Schönheitsreparaturen

Schönheitsreparaturen: Klauseln in Mietverträgen oft unwirksam

 

Renovierungsarbeiten während oder nach der Mietdauer sind nicht nur dazu da, die Wohnung optisch wieder auf Vordermann zu bringen, sondern dienen grundlegend der Instandhaltung der Immobilie. Gerade aus diesem Grund sollten Renovierungsarbeiten genau mit dem Mieter abgesprochen und vertragswirksam festgehalten werden.

Farbwahl durch den Mieter

Der Mieter hat das Recht seine Wohnung in den Farben zu streichen, wie es ihm gefällt. Klauseln, welche die Farbwahl oder die Art der Tapete vorschreiben oder gar die Zustimmung des Vermieters bei Abweichungen von seinen Vorgaben voraussetzen, sind unwirksam BGH VIII ZR 199/06).

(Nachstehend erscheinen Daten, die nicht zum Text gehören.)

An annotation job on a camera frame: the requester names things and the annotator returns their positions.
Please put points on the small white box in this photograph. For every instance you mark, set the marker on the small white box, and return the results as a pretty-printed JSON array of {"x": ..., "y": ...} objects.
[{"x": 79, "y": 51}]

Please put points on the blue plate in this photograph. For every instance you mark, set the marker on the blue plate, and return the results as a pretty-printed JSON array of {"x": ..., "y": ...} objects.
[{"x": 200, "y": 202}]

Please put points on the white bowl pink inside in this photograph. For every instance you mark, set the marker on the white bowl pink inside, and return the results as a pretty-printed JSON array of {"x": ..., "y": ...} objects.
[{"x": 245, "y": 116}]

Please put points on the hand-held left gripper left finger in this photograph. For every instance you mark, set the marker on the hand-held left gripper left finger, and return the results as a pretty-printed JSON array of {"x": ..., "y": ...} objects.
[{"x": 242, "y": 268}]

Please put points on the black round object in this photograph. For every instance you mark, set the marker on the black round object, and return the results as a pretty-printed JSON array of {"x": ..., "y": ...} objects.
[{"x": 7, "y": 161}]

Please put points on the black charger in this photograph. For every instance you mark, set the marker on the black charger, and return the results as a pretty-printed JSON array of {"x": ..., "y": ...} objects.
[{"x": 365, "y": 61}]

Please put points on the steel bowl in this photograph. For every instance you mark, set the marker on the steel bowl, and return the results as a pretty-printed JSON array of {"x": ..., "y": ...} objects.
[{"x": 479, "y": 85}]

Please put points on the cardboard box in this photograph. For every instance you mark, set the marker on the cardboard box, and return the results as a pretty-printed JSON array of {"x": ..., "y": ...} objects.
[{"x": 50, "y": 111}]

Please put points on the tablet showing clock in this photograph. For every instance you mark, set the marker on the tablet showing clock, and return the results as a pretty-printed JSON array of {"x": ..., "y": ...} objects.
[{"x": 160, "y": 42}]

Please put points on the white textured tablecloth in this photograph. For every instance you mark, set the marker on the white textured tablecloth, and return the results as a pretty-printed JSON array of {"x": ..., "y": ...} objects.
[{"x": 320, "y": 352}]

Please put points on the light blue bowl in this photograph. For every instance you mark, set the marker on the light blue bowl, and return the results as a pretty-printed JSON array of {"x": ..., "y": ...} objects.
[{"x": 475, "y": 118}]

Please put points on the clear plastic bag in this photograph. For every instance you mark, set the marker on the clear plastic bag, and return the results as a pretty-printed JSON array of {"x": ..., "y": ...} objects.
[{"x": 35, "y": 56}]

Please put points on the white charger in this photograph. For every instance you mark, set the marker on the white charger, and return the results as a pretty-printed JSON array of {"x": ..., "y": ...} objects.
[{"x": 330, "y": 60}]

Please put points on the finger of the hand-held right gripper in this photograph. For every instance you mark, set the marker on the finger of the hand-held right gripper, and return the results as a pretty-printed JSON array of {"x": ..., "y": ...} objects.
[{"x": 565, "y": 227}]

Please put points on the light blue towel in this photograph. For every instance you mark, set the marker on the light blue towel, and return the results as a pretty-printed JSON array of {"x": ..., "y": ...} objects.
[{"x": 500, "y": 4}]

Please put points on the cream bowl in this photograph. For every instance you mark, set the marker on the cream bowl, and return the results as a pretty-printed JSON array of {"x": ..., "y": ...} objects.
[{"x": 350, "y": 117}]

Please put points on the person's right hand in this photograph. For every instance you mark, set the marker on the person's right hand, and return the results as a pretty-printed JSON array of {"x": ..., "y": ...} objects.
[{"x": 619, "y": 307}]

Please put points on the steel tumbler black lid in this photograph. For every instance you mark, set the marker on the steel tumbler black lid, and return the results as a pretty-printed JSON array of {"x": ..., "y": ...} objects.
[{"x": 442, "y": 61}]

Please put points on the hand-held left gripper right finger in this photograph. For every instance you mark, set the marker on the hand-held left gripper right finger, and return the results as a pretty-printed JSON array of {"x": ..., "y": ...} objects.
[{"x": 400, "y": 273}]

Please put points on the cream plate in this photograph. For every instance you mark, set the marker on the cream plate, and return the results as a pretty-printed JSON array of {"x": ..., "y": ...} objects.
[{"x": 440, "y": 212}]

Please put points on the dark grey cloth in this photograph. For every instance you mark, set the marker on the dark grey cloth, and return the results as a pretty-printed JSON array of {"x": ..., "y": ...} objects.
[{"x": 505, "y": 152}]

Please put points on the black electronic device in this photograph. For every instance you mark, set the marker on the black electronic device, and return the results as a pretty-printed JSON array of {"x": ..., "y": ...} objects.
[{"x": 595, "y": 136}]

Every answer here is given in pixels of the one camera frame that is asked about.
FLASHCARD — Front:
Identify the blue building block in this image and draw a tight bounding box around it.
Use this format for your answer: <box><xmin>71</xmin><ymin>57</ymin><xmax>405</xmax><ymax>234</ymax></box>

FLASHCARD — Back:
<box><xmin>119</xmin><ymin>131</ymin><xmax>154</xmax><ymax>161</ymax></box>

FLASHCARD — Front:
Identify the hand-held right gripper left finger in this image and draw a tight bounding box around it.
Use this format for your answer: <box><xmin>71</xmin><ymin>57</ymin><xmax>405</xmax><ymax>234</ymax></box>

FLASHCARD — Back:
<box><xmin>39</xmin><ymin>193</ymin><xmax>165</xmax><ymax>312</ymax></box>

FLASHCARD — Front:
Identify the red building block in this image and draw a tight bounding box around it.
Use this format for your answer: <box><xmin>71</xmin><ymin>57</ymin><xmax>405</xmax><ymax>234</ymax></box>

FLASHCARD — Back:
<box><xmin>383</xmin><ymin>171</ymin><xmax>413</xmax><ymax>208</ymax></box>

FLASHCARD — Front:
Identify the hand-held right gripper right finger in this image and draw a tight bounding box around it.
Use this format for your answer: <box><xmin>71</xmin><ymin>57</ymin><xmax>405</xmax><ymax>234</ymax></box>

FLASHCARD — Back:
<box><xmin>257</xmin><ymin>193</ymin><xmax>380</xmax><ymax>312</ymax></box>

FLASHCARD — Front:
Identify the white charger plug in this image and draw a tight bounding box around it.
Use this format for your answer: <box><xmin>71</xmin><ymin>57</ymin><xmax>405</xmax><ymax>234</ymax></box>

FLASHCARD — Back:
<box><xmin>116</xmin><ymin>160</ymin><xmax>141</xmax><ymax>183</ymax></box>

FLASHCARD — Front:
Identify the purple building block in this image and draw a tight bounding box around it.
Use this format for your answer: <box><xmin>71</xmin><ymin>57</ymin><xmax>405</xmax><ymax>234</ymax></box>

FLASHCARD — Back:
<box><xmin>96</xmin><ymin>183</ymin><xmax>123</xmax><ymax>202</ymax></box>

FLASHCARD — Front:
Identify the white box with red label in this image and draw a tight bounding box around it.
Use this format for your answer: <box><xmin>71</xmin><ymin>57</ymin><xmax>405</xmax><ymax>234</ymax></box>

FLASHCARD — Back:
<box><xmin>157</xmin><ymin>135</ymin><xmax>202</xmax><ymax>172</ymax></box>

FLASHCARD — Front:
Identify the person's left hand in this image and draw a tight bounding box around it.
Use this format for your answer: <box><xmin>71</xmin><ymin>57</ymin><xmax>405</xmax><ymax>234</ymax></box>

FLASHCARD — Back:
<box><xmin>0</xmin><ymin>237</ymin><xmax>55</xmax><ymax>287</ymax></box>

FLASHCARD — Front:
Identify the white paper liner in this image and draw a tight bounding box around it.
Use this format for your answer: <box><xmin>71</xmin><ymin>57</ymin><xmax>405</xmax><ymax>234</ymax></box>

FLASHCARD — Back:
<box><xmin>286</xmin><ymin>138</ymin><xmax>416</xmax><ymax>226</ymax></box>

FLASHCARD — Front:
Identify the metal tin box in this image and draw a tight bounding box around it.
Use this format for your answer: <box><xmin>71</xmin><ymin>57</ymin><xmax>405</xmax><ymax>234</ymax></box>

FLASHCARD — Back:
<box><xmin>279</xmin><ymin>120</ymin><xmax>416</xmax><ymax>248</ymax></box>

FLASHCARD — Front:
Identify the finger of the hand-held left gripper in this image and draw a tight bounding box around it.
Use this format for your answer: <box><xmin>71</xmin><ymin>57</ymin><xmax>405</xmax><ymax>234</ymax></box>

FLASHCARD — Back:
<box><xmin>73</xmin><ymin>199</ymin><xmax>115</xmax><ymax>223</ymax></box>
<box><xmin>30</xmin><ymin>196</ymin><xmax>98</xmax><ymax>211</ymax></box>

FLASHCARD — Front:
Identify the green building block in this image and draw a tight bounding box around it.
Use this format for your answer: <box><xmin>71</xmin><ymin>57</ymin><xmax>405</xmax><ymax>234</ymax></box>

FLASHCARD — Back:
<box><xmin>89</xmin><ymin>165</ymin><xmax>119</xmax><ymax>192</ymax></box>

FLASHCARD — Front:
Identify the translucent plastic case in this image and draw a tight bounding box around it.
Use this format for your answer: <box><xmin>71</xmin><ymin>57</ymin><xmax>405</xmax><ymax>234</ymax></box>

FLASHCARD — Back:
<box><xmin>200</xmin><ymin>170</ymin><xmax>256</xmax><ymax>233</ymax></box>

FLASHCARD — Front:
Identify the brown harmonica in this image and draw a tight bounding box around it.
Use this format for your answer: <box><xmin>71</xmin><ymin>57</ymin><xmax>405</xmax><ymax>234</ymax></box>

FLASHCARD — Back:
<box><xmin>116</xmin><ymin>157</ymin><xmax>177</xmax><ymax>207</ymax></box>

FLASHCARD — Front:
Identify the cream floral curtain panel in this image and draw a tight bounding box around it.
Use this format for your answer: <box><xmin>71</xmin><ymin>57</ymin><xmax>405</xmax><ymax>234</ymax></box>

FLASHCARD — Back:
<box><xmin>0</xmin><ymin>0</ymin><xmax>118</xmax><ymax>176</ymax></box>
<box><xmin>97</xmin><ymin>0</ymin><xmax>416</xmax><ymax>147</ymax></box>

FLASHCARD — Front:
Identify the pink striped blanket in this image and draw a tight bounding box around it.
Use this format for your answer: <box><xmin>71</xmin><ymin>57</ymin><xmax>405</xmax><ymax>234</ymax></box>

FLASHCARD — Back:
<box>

Tapeten entfernen bei Auszug

Der Mieter ist nicht dazu verpflichtet, jedes Mal die Tapeten von den Wänden zu kratzen. Der Bundesgerichtshof ist der Meinung, dass eine solche Klausel, die unabhängig von der Mietdauer und der zuletzt ausgeführten Schönheitsreparaturen dem Mieter immer dazu verpflichte die Tapete beim Auszug zu entfernen, unangemessen sei (BGH VIII ZR 152/05 und BGH VIII ZR 109/05).

Konsequenzen bei unwirksamen Renovierungsklauseln

Bei einer unwirksamen Klausel treffen die Konsequenzen den Vermieter. Der Mieter kommt hierbei gut weg. Der Vermieter muss laut Gesetz die Renovierung selbst übernehmen. Er kann (nachträglich) keine Änderung des Mietvertrags noch einen Mietzuschlag fordern (BGH VIII ZR 181/07 und BGH VIII ZR 118/07).

Kostenerstattung bei unrechtmäßiger Renovierung durch den Mieter

Hat der Mieter schon renoviert, obwohl er dazu nach dem Gesetz nicht verpflichtet gewesen war, so muss der Vermieter ihm die ausgeführten Schönheitsreparaturen angemessen erstatten (BGH VIII ZR 302/07).